Hi Didi,
Unfortunately the box got reinstalled before I could grab the logs.
I think I have an idea as to what caused the issue though. When I was
originally registering the oVirt node one of the fiber channel volumes
wouldn't detect so it just kept waiting to register with the hosted
engine, saying it couldn't connect to the storage pool. I rebooted the
host which caused the FC volume to show up and it looked like everything
was fine. We were able to host VMs on the box but then it started
spitting out the error E-Mails. I migrated the VMs off to other hosts
(2 went fine, 2 went into a paused state citing storage error) and then
rebooted the host. When the host rebooted I shutdown the VDSM service
and started it manually from the shell prompt. I'm not sure if it was
right when the box came up or when I started VDSM manually, but that
messed up our storage pool and crashed all the VMs in the cluster,
putting them into a paused state.
Sorry I couldn't grab the logs, one of the other techs had some spare
time so he reinstalled the OS the same afternoon.

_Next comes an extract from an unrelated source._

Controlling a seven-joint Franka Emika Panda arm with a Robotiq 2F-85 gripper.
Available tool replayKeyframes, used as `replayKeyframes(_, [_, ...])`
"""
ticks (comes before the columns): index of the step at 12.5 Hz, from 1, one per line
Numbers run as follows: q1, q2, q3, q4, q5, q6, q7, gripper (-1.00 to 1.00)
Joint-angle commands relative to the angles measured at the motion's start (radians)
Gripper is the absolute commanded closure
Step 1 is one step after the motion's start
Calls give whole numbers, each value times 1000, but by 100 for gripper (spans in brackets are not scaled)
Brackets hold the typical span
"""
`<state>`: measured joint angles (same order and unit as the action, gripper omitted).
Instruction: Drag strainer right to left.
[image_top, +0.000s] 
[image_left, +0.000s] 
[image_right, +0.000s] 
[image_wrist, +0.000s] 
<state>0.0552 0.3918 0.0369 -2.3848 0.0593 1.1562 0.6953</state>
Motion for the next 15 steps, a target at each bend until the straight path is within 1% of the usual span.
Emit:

On 2016-06-21 04:34 PM, Yedidyah Bar David wrote:
On Tue, Jun 21, 2016 at 7:53 PM, Charles Tassell
<ctassell(a)gmail.com> wrote:
> Hi Didi,
>
> Okay, I looked at the logs as you suggested and found one of the hosts was
> showing that it couldn't connect to the local VDSM. I restarted the host
> and then tried running VDSM through the console so that I could see the
> debugging output, and it crashed my storage domain taking down all the VMs
> in the cluster. So that wasn't good... ;-)
>
> I'm going to leave that host down and reinstall it. I think the issue was
> that when I originally installed it there was a problem with attaching to
> the FC storage. I rebooted it and it seemed to be working fine, joined the
> cluster et all, but when I ran VDSM manually it looked like it wanted to
> reinitialize the storage or something.
Any chance you can open a bug about this and attach all the logs you can
get from this host before reinstalling it? Thanks!
>
> On 2016-06-19 04:54 AM, Yedidyah Bar David wrote:
>> On Sat, Jun 18, 2016 at 6:04 PM, Charles Tassell <ctassell(a)gmail.com>
>> wrote:
>>> Hi Folks,
>>>
>>> I'm having a strange issue with my 3.6 setup. For the past few days
>>> the
>>> system has been spamming me with "The state machine changed state"
>>> E-Mails.
>>> First I get the "EngineUnexpectedlyDown-EngineDown", then
>>> "EngineDown-EngineStart" then
"EngineStart-EngineStarting" I checked the
>>> hosted engine VM and it's been up for 16 days and the system looks to be
>>> running fine, so I'm wondering what's going on.
>>>
>>> And when I say spamming, I mean I'm getting 200+ E-Mails a day. It
>>> seems
>>> to trigger every 20 minutes or so with about 2 minutes between each of
>>> the 3
>>> messages in the set.
>> Please check/share /var/log/ovirt-hosted-engine-ha/agent.log on your
>> hosts.
>>
>> Thanks,
>